The Dominion Post yesterday was quoting Liz as saying that "export's success is anyone's language", and followed it with some interesting data: 60 per cent of NZTC's 1500 clients are based overseas, mainly in Europe, Asia and North America (nota bene: NOT IN AUSTRALIA). The centre has 32 staff in Wellington, marketing representatives in Auckland and Melbourne and 1000 contractors worldwide. Its annual revenue is less than $10 million; it translates into more than 70 languages and specialises in high-end technical translation, which can include localising software for exporters and translating user manuals and promotional materials for medical equipment companies.
In-demand languages include Maori and Pacific languages, French, German, Chinese, Korean, Spanish and Portuguese. Now being in-demand does not mean they are expensive - apparently the most costly are Maori, Niuean and Amharic, an Ethiopian language, at $85 per 100 words translated, while French, Dutch and German are cheapest at $40 per 100 words.

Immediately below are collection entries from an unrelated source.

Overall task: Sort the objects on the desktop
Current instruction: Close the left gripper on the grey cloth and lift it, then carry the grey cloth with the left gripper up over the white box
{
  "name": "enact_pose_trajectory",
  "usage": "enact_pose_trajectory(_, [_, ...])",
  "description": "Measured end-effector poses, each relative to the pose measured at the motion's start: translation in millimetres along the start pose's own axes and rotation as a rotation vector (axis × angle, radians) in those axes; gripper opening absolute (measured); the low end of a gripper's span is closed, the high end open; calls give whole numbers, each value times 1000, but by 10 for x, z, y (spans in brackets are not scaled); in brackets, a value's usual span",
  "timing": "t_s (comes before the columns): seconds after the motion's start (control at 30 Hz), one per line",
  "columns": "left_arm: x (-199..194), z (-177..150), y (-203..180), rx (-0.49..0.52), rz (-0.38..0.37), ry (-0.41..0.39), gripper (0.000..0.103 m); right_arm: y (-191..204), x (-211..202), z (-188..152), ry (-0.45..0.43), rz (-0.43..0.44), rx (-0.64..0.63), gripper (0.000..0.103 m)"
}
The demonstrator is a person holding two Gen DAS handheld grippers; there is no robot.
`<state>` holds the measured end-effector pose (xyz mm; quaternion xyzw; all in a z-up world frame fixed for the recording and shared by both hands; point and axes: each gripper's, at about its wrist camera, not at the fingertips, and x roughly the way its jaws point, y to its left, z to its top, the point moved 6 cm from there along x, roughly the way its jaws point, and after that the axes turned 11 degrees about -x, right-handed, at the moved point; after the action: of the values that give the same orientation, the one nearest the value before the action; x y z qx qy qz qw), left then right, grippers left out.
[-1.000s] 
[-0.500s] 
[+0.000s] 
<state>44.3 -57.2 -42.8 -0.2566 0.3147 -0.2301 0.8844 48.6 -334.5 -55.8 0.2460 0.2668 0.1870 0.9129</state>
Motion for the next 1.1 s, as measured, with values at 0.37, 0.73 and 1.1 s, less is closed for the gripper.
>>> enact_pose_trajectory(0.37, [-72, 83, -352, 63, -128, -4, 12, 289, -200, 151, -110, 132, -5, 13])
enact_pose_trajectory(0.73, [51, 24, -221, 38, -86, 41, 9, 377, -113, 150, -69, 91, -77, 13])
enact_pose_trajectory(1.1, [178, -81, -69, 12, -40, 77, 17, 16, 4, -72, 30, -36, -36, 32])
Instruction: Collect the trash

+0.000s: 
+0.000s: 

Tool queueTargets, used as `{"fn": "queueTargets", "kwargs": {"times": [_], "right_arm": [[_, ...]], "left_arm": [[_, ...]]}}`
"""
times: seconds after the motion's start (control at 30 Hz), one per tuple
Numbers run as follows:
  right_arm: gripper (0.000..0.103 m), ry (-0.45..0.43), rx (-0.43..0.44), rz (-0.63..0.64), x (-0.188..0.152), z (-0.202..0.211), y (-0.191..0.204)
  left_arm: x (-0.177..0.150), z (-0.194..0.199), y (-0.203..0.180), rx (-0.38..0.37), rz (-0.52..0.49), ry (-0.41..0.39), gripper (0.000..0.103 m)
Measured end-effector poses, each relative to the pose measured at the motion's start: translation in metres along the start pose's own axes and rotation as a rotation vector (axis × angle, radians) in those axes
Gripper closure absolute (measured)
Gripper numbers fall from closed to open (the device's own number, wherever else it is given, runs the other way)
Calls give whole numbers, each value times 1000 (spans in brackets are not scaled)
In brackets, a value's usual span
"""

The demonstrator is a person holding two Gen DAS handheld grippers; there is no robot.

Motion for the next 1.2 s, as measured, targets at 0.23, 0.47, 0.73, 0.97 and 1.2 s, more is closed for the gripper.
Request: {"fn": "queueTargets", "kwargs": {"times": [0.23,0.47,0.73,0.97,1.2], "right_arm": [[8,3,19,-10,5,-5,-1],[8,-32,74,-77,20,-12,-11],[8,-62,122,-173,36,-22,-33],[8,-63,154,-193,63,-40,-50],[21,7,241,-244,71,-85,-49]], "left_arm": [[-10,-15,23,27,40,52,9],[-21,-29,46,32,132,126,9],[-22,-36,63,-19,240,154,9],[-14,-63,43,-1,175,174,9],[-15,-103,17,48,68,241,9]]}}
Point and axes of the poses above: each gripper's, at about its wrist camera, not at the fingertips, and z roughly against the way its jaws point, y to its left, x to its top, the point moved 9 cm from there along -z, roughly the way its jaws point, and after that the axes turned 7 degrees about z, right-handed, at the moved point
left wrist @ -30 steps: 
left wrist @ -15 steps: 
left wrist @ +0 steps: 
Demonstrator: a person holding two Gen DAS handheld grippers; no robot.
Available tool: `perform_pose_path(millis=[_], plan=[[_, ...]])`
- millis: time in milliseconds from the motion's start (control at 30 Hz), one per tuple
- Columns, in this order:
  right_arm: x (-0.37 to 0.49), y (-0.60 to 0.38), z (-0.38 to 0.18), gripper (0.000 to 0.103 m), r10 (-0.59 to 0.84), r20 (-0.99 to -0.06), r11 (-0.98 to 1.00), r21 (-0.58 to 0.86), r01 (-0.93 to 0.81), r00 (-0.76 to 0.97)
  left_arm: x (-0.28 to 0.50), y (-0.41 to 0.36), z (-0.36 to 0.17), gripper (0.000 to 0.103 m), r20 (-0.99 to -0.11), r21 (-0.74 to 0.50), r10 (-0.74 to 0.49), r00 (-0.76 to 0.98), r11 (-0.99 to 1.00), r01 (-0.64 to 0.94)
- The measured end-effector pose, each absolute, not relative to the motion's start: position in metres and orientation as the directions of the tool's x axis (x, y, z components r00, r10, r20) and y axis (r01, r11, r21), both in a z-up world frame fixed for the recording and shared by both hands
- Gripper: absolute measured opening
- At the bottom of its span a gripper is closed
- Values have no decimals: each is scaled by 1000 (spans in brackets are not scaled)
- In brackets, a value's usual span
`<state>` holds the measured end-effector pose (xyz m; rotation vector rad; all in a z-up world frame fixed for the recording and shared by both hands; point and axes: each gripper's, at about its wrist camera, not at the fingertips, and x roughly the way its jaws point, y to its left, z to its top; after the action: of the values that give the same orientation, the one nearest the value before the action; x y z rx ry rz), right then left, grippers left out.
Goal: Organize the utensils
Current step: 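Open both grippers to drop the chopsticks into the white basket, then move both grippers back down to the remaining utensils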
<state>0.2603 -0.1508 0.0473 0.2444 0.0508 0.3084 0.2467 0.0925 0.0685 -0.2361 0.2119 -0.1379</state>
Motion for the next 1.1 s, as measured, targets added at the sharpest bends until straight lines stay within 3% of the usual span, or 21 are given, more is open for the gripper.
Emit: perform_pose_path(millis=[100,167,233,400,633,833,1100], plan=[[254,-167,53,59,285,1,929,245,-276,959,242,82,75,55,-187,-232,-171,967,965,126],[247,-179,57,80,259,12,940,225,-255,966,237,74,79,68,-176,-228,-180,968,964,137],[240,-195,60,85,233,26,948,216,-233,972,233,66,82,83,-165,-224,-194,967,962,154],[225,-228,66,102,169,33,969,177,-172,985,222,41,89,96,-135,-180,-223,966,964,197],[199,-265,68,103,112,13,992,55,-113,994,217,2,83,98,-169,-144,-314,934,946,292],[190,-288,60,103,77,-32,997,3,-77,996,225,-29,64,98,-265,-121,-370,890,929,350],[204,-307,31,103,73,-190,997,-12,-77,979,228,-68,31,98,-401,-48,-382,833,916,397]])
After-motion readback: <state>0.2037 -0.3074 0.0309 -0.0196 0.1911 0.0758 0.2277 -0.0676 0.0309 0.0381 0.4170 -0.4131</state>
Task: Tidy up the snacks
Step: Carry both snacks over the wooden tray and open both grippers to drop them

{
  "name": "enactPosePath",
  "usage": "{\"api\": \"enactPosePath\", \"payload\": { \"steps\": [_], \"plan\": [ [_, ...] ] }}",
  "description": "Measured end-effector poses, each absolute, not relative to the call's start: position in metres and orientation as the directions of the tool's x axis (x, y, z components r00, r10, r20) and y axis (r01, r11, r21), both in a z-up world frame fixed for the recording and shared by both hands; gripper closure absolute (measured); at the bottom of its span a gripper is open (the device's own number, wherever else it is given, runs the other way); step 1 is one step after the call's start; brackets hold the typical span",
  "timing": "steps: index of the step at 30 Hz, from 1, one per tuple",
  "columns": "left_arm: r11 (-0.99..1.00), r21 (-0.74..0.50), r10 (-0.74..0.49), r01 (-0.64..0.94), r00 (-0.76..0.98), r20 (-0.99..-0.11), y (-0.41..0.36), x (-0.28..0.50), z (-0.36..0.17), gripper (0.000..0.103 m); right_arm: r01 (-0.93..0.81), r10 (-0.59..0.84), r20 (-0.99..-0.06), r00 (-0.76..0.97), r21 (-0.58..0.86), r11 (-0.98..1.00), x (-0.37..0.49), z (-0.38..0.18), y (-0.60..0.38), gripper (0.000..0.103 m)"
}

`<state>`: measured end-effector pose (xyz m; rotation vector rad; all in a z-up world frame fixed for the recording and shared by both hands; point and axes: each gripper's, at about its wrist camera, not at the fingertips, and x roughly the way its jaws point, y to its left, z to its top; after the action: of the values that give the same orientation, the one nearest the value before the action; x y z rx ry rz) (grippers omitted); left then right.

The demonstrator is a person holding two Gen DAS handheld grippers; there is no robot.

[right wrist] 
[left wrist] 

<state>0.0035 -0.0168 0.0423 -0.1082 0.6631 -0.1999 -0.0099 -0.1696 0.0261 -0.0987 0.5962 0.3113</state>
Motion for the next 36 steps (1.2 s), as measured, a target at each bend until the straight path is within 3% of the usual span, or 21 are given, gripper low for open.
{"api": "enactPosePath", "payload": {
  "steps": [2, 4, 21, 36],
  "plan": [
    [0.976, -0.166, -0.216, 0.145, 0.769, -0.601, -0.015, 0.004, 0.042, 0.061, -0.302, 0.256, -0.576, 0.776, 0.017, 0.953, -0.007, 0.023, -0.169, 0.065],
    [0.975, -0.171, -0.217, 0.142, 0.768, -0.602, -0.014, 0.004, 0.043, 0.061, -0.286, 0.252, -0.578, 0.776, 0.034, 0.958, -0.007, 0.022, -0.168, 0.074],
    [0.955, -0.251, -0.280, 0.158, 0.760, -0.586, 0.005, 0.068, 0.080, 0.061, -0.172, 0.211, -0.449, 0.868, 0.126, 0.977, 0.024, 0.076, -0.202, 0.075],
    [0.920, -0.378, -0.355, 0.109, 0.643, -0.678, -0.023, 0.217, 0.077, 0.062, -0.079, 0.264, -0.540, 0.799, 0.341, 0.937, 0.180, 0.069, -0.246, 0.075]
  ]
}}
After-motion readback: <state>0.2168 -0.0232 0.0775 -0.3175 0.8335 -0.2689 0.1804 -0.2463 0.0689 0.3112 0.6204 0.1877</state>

Ms Seymour says translation trends follow the economic fortunes of countries.
If a country was economically strong and exporting many goods, demand for translation of its language would be strong (so we shall see a dearth in translating from English, now that the USA has capsized belly up). The addition of eastern European countries to the European Union has increased demand for translation in those languages (but they don't pay well!). New immigrants coming in, such as Somalis, also create new demand (again, no money in this - community translating is cheap, and public service will be the first to cut translation out of its budgets with recession). The centre is yet to see recession-wary firms reduce translation services. "Some companies have been asking if we can do more work. They want to boost sales and marketing efforts overseas." (Not what I am hearing from Europe).
Good luck, Liz!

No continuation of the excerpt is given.